:: Data listing ::

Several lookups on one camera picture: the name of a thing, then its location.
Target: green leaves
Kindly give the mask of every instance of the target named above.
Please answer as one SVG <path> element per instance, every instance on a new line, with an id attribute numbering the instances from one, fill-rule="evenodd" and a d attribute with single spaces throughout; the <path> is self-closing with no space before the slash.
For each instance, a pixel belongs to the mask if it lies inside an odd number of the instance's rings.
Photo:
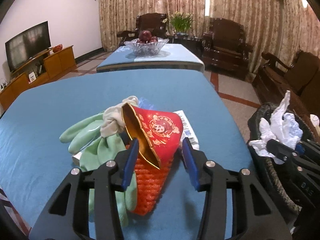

:::

> **Task goal**:
Return an exact copy of the data above, apart from any pictures.

> **Task result**:
Several lookups on one camera picture: the name of a thing, then its location.
Target: green leaves
Kindly give the mask of every instance of the target named above.
Please answer as one SVG <path> element per instance, every instance on a new line, with an id attribute numbering the instances from one, fill-rule="evenodd" and a d attribute with single spaces throughout; the <path> is self-closing with no space before the slash.
For each instance, a pixel belongs to the mask if it lies inside an odd number of the instance's rings.
Photo:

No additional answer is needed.